I have a somewhat peculiar structure of python list of lists that I need to convert to a numpy array, so far I have managed to simply get by using np.array(myarray, dtype = object), however a seemingly insignificant change to the structure of myarray has caused me to get an error.
I have managed to reduce my issue down into two lines of code, the following is what I was using previously and works exactly how I want it to:
import numpy as np
myarray = [np.array([[1,2,3,4],[5,6,7,8]]), np.array([[9,10],[11,12]]), np.array([[13,14],[15,16],[17,18]])]
np.array(myarray,dtype = object)
However, simply removing the last [17,18] array we have
import numpy as np
myarray = [np.array([[1,2,3,4],[5,6,7,8]]), np.array([[9,10],[11,12]]), np.array([[13,14],[15,16]])]
np.array(myarray,dtype = object)
Which gives "ValueError: could not broadcast input array from shape (2,4) into shape (2,)" when it attempts to run the second line.
It seems to me that this only happens when the arrays all have the same length but the underlying lists have different lengths, what I don't understand is why setting dtype = object doesnt cover this especially considering it handles the more complicated list of lists shape.
np.array
tries, as first priority, to make a n-d numeric array - one where all elements are numeric, and the shape is consistent in all dimensions. i.e. no 'ragged' array.
In [36]: alist = [np.array([[1,2,3,4],[5,6,7,8]]),
np.array([[9,10],[11,12]]), np.array([[13,14],[15,16],[17,18]])]
In [38]: [a.shape for a in alist]
Out[38]: [(2, 4), (2, 2), (3, 2)]
alist
works making a 3 element array of arrays.
Your problem case:
In [39]: blist = [np.array([[1,2,3,4],[5,6,7,8]]), np.array([[9,10],[11,12]]), np.array([[13,14],[15,16]])]
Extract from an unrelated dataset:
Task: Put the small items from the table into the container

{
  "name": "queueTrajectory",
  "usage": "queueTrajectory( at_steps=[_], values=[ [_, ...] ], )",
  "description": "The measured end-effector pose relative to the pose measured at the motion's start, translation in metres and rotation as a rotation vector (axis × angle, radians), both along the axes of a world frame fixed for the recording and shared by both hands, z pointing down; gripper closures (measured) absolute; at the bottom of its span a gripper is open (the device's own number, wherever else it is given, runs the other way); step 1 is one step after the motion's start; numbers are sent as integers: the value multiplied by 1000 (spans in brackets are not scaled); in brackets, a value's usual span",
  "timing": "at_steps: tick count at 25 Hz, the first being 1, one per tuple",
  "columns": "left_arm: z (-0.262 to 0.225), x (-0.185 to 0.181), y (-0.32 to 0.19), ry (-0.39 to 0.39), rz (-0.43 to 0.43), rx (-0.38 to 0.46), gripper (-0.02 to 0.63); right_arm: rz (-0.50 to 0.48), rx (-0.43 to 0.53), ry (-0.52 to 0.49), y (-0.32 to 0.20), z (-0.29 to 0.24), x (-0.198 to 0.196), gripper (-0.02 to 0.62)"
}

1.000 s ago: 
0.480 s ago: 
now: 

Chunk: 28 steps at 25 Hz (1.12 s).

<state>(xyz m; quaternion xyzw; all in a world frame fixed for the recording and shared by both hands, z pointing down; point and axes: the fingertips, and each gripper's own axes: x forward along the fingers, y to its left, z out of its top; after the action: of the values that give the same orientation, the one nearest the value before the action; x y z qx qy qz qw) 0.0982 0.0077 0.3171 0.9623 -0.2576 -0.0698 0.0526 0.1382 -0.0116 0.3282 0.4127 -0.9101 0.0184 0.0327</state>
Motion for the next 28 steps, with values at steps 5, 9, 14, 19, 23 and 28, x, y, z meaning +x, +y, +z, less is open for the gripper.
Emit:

In [40]: [a.shape for a in blist]
Out[40]: [(2, 4), (2, 2), (2, 2)]
Note that all subarrays have the same first dimension. That's what's giving the problem.
The safe way to make such an array is to start with a 'dummy' of the right shape, and fill it:
In [41]: res = np.empty(3,object); res[:] = blist; res
Out[41]:
array([array([[1, 2, 3, 4],
[5, 6, 7, 8]]), array([[ 9, 10],
[11, 12]]), array([[13, 14],
[15, 16]])],
dtype=object)
In [42]: res = np.empty(3,object); res[:] = alist; res
Out[42]:
array([array([[1, 2, 3, 4],
[5, 6, 7, 8]]), array([[ 9, 10],
[11, 12]]), array([[13, 14],
[15, 16],
[17, 18]])],
dtype=object)
It also works when all subarrays/lists have the same shape
In [43]: clist = [np.array([[1,2],[7,8]]), np.array([[9,10],[11,12]]), np.array([[13,14],[15,16]])]
In [44]: res = np.empty(3,object); res[:] = clist; res
Out[44]:
array([array([[1, 2],
[7, 8]]), array([[ 9, 10],
[11, 12]]), array([[13, 14],
[15, 16]])],
dtype=object)
Without that clist
produces a (3,2,2) array of number objects:
In [45]: np.array(clist, object)
Out[45]:
array([[[1, 2],
[7, 8]],
[[9, 10],
[11, 12]],
[[13, 14],
[15, 16]]], dtype=object)
One way to think of it, np.array
does not give you a way of specifying the 'depth' or 'shape' of object array. It has to 'guess', and in some cases guesses wrong.